# Phone Numbers



## 911 (Jul 7, 2019)

When I still worked, I was able to search for anyone’s phone number using a program that law enforcement has at their disposal. Since I left the State Police, I find it difficult to locate a phone number without having to pay. 

I have checked with my fellow Troopers and asked if they knew of a way for me to locate a phone number. I did get a few suggestions, but they didn’t work.

Does anyone know of a way to find a phone number without having to pay? BTW, I do know of one way, but it’s not legal. So, if you suggest using S______.
Forget it. I won’t use it.


----------



## Mike (Jul 7, 2019)

I used to be able to use White Pages for the USA
which was free, I haven't tried for several years to
find a number over there.

Usually in most countries the main telephone
company has a free directory.

When they started charging for numbers here,
the call boxes were free to find a number from.

If you want a company number in the UK, you
go to "Say No To 0871", they will find any other
number for any company, 0871 is a premium #.

Mike.


----------



## applecruncher (Jul 7, 2019)

Try truepeoplesearch.com

I was surprised at info they give, including landlines and cell phone numbers.


----------



## Marie5656 (Jul 7, 2019)

I have used Truepeoplesearch and agree it is great.  Also, if you type in "name of city" white pages, you often will get free access to the white pages in a format similar to the paper white pages we used to get. Of course that does not help with cell numbers, but you can get land lines


----------



## 911 (Jul 7, 2019)

applecruncher said:


> Try truepeoplesearch.com
> 
> I was surprised at info they give, including landlines and cell phone numbers.



I was given truepeoplesearch by one of my fellow Troopers, but it came back as "Not able to find." Here, I discovered that I was spelling the name wrong. It works great.

I'm very surprised that the site shows cell phone numbers. Before, I needed a search warrant to get a cell number. 

Thank you.


----------



## Olivia (Jul 7, 2019)

I remember when cellphones first came out where everyone could afford to get one, and there was this ad on TV where there was this woman on an exercycle in a fitness center and she was saying how exciting it was that she was now so "reachable".

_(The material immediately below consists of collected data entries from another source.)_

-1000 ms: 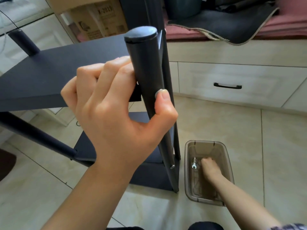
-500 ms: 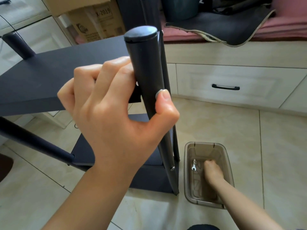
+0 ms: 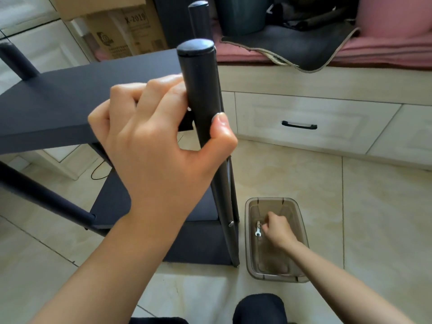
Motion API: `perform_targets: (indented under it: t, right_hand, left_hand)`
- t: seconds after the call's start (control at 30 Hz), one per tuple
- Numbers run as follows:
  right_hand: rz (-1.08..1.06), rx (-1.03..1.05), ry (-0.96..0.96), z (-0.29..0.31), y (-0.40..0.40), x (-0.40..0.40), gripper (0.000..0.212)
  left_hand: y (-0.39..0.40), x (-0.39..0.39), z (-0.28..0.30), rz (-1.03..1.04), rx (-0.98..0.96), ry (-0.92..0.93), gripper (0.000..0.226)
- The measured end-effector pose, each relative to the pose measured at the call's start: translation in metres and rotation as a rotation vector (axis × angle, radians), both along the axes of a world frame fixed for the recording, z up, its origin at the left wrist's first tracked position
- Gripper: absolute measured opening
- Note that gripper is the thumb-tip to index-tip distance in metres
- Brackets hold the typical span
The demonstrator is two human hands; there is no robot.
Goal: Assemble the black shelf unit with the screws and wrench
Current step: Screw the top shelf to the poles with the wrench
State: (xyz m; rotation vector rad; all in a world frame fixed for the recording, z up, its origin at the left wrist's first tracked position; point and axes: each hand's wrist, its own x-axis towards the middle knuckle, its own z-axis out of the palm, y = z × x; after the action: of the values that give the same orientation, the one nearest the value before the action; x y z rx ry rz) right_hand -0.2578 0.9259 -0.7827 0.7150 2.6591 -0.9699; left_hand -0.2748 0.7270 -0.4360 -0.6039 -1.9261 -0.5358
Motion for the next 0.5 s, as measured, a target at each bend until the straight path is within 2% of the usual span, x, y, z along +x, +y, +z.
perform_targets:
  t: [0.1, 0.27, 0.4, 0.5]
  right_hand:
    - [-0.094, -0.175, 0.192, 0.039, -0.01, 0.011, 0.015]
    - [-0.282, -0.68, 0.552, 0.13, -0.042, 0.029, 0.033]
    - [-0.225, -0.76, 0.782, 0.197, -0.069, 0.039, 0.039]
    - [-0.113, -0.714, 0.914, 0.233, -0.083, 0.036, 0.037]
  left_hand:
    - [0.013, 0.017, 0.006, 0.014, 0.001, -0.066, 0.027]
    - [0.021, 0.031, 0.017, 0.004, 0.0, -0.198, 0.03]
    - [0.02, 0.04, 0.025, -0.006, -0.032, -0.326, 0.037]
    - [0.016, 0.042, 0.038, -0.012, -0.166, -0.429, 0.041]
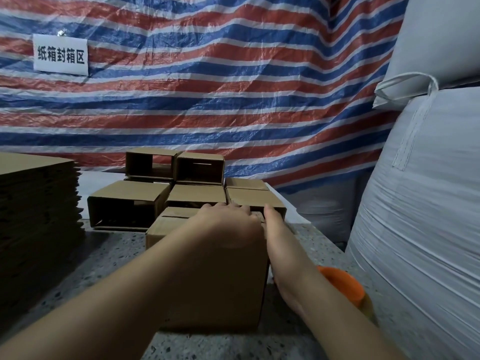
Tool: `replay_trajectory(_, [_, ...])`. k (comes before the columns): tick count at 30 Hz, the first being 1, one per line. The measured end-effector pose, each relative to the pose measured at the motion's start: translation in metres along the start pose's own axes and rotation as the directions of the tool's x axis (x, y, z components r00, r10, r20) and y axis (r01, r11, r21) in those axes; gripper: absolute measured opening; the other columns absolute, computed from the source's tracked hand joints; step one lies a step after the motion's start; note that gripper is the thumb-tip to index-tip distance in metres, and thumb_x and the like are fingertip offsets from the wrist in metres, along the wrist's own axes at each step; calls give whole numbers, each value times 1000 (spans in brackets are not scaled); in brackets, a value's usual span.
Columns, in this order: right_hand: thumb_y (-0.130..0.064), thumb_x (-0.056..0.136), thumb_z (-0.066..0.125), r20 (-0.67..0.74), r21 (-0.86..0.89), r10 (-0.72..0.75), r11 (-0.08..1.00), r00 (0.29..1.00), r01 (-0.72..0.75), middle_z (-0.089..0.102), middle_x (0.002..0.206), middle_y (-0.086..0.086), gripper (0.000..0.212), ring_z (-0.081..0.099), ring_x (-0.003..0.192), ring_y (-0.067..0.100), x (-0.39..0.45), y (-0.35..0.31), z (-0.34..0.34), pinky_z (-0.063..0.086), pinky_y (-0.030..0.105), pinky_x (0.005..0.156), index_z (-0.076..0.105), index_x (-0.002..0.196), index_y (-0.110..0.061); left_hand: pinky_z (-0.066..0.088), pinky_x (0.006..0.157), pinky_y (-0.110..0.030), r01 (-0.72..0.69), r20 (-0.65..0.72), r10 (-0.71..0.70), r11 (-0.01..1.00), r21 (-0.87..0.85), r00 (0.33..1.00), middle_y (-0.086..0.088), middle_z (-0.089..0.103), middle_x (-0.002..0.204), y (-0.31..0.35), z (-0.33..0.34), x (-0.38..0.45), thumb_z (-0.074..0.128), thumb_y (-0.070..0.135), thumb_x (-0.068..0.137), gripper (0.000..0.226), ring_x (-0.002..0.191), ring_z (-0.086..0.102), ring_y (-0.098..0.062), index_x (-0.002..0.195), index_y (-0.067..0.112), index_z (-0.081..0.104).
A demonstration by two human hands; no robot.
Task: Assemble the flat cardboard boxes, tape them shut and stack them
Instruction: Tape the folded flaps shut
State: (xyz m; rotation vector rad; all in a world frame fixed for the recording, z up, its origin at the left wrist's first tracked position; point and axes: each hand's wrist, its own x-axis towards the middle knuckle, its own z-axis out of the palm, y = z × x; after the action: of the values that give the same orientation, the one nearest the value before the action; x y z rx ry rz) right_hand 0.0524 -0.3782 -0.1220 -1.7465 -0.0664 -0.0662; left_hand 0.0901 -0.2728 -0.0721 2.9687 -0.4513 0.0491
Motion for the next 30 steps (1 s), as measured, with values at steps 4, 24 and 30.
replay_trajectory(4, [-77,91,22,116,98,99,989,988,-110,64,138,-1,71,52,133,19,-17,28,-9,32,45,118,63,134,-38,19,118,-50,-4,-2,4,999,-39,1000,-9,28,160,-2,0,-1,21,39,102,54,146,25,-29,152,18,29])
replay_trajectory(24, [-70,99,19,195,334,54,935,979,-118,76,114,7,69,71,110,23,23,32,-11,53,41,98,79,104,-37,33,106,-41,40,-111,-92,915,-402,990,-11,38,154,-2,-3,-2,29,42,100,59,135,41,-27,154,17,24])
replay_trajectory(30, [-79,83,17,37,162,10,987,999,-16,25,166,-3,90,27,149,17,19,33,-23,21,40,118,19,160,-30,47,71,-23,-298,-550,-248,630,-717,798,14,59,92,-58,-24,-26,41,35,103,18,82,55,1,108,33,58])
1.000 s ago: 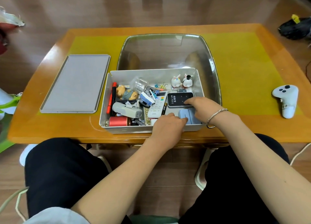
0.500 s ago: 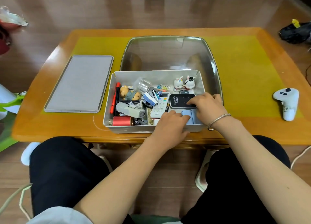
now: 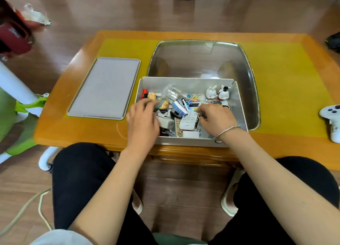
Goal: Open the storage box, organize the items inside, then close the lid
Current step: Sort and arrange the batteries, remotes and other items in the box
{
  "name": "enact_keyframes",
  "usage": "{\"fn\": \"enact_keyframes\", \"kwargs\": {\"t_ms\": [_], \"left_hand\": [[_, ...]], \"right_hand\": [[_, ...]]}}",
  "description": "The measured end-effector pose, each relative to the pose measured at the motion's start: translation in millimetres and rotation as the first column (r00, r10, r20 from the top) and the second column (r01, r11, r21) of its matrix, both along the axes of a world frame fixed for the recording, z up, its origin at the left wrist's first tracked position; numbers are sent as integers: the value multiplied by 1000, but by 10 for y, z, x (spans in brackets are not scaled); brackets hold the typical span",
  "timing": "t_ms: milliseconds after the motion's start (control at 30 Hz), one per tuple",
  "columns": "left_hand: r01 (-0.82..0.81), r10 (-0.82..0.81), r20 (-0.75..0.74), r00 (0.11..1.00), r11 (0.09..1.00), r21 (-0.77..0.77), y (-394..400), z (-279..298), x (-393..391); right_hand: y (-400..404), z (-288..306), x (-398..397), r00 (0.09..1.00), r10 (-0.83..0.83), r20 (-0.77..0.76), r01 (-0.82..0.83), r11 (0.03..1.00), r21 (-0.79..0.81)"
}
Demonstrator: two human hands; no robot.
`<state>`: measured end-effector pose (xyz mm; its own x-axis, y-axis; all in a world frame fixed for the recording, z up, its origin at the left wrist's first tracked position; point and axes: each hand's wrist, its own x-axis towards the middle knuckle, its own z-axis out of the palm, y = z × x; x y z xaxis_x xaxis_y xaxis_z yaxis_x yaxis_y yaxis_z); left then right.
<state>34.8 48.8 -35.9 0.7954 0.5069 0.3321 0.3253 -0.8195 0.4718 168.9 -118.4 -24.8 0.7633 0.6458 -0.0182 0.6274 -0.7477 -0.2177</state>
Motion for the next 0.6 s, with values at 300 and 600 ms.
{"fn": "enact_keyframes", "kwargs": {"t_ms": [300, 600], "left_hand": [[-47, 27, -136, 990, 988, -149, 322, -93, -165], [-110, 85, -137, 987, 977, -183, 269, -60, -63]], "right_hand": [[192, -27, -118, 861, 147, -487, 4, 955, 295], [16, 112, 74, 864, 98, -494, -95, 995, 32]]}}
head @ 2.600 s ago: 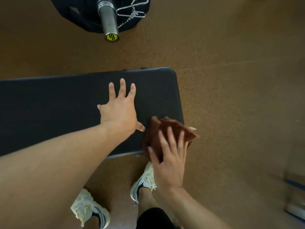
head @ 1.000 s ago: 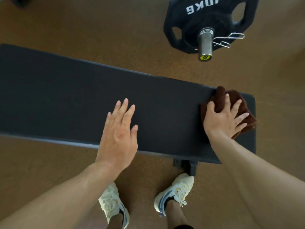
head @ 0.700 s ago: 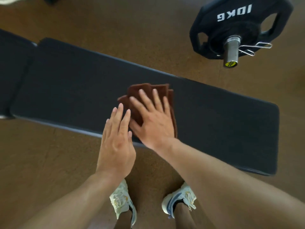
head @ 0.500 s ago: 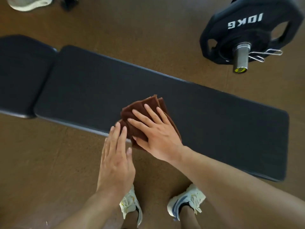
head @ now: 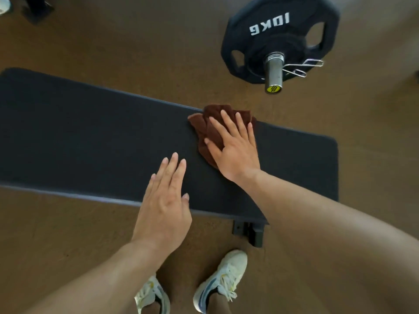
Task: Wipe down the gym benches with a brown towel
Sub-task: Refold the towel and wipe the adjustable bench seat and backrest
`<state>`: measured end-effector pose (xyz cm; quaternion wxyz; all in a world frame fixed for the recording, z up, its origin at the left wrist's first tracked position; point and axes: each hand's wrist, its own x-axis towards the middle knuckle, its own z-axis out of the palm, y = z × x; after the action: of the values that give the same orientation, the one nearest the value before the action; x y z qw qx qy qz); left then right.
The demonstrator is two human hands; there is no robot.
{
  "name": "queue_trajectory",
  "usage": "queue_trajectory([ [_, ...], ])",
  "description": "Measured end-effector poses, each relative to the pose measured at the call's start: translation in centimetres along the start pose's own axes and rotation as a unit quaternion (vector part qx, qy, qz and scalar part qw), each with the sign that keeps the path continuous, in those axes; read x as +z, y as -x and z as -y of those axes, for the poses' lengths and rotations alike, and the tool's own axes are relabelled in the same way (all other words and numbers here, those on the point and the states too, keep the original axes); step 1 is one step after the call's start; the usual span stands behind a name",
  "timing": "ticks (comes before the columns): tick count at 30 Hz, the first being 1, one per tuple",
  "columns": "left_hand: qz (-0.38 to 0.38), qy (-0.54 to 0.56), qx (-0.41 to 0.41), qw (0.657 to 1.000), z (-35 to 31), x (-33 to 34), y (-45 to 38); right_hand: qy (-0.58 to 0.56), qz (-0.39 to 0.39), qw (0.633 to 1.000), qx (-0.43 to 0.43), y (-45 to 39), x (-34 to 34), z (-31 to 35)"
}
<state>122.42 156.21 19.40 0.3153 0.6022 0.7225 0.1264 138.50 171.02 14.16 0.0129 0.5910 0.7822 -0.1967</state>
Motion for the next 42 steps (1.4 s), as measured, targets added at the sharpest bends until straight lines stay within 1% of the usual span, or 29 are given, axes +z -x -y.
queue_trajectory([
  [4, 0.035, 0.014, 0.02, 0.999, -4.8, 3.2, -0.7, -0.031, -0.021, 0.992, 0.118, 2.3, -1.9, -8.4],
  [7, 0.058, 0.023, 0.033, 0.998, -8.8, 5.7, -0.9, -0.051, -0.043, 0.981, 0.182, 5.0, -3.4, -14.2],
  [9, 0.079, 0.016, 0.045, 0.996, -10.7, 6.9, -1.1, -0.065, -0.057, 0.972, 0.217, 6.7, -3.8, -16.7],
  [11, 0.101, 0.005, 0.048, 0.994, -12.0, 7.7, -1.3, -0.077, -0.068, 0.966, 0.238, 8.3, -3.8, -18.3],
  [13, 0.118, -0.01, 0.044, 0.992, -12.9, 8.3, -1.6, -0.119, -0.08, 0.954, 0.263, 9.9, -3.8, -19.2],
  [16, 0.147, -0.036, 0.028, 0.988, -13.3, 8.9, -1.7, -0.185, -0.108, 0.917, 0.338, 12.8, -3.7, -19.4],
  [18, 0.155, -0.071, 0.034, 0.985, -13.1, 9.3, -1.5, -0.209, -0.134, 0.89, 0.383, 14.9, -3.1, -19.0],
  [20, 0.156, -0.095, 0.05, 0.982, -12.7, 9.6, -1.1, -0.25, -0.177, 0.859, 0.412, 17.1, -2.2, -18.4],
  [21, 0.157, -0.101, 0.06, 0.981, -12.5, 9.7, -0.8, -0.263, -0.194, 0.849, 0.414, 18.3, -1.6, -18.0],
  [22, 0.158, -0.105, 0.07, 0.979, -12.3, 9.8, -0.5, -0.262, -0.206, 0.85, 0.408, 19.5, -0.9, -17.5],
  [23, 0.158, -0.107, 0.078, 0.978, -11.9, 9.7, -0.4, -0.247, -0.21, 0.86, 0.394, 20.5, -0.3, -17.0],
  [26, 0.165, -0.084, 0.103, 0.977, -10.6, 9.0, 0.0, -0.167, -0.188, 0.911, 0.327, 22.3, 1.5, -16.1],
  [28, 0.165, -0.062, 0.121, 0.977, -9.4, 8.3, 0.1, -0.104, -0.166, 0.945, 0.262, 22.5, 2.1, -15.7],
  [30, 0.166, -0.036, 0.133, 0.976, -8.2, 7.6, 0.1, -0.04, -0.131, 0.974, 0.18, 22.0, 2.3, -14.8],
  [32, 0.138, 0.007, 0.118, 0.983, -7.0, 6.8, 0.1, 0.008, -0.082, 0.994, 0.078, 20.6, 2.2, -12.5],
  [33, 0.113, 0.028, 0.1, 0.988, -6.4, 6.4, 0.0, 0.029, -0.057, 0.997, 0.029, 19.6, 2.2, -11.2],
  [35, 0.058, 0.048, 0.062, 0.995, -5.1, 5.3, -0.3, 0.058, -0.016, 0.997, -0.046, 17.0, 2.0, -9.3],
  [36, 0.034, 0.049, 0.046, 0.997, -4.3, 4.7, -0.6, 0.066, -0.001, 0.995, -0.069, 15.3, 1.6, -8.8],
  [38, 0.002, 0.044, 0.03, 0.999, -2.3, 3.1, -1.2, 0.076, 0.019, 0.994, -0.072, 11.3, 0.7, -8.3],
  [39, -0.008, 0.039, 0.024, 0.999, -1.3, 2.4, -1.5, 0.072, 0.02, 0.996, -0.043, 9.1, 0.2, -8.0],
  [41, -0.025, 0.032, 0.006, 0.999, 0.8, 0.9, -1.9, 0.025, 0.01, 0.997, 0.071, 4.6, -0.8, -6.3],
  [42, -0.036, 0.029, -0.002, 0.999, 1.8, 0.2, -2.0, -0.008, -0.003, 0.991, 0.135, 2.7, -0.9, -4.8],
])
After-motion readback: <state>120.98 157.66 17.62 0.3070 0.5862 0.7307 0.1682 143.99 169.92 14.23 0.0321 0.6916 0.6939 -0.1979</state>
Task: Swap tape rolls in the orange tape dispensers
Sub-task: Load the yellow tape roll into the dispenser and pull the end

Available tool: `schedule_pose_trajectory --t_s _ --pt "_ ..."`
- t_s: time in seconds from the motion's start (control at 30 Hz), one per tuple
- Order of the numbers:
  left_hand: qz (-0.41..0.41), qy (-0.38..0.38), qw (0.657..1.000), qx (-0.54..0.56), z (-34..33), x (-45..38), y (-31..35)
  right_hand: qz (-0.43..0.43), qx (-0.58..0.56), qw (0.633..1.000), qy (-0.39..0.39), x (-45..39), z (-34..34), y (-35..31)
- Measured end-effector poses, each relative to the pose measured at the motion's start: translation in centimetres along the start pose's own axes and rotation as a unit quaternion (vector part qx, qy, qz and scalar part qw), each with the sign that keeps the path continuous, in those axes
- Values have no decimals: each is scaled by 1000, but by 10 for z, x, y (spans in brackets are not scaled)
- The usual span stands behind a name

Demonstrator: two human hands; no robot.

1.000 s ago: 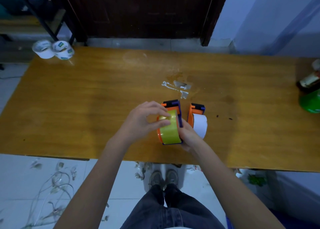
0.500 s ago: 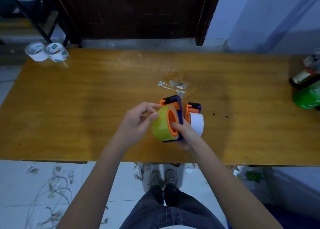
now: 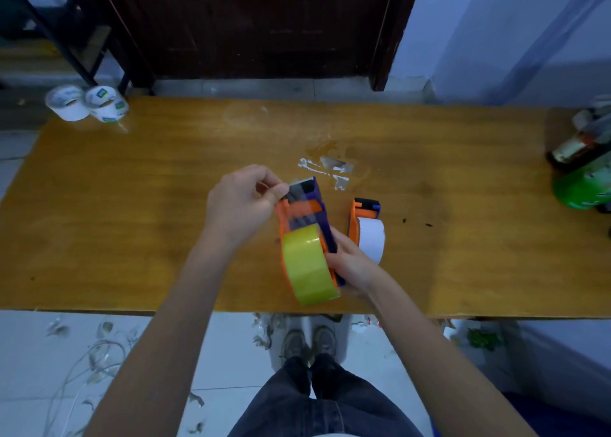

Are we still thrilled about that?


----------



## StarSong (Jul 10, 2019)

I guard my cellphone number closely and rarely give it to companies, salesmen or other contacts that might let it loose in the wild.  My landline gets such ridiculous number of spam calls that I've turned the ringer off and just check the messages every few days.
I really, really don't want my mobile number spoiled in that same way.


----------



## moviequeen1 (Jul 10, 2019)

if I'm looking for some one,I use the white pages,in the future will try your recommendation,Applecruncher
I give my cellphone# to only family&close friends


----------



## Keesha (Jul 10, 2019)

Olivia said:


> I remember when cellphones first came out where everyone could afford to get one, and there was this ad on TV where there was this woman on an exercycle in a fitness center and she was saying how exciting it was that she was now so "reachable".
> 
> Are we still thrilled about that?


LOL! I prefer not to be reachable.


----------



## applecruncher (Jul 10, 2019)

@StarSong 

Try looking yourself up on truepeoplesearch.com
You might be unpleasantly surprised...I sure was.


----------



## Olivia (Jul 10, 2019)

After going through all that they led you through, you had to pay for more.  You can't trust these things. One had me married and possibly with children. But for the children info, you'd have to pay.


----------



## applecruncher (Jul 10, 2019)

@Olivia

Not sure who you mean by "they", but truepeoplesearch.com never requested payment of any kind and the searches were very simple. I used it to search as did several people I know.  Everything was correct, including cell phone numbers and previous addresses going back as far as 30+ years.  There was only one error and it was minor (someone was listed as a relative who I've never heard of).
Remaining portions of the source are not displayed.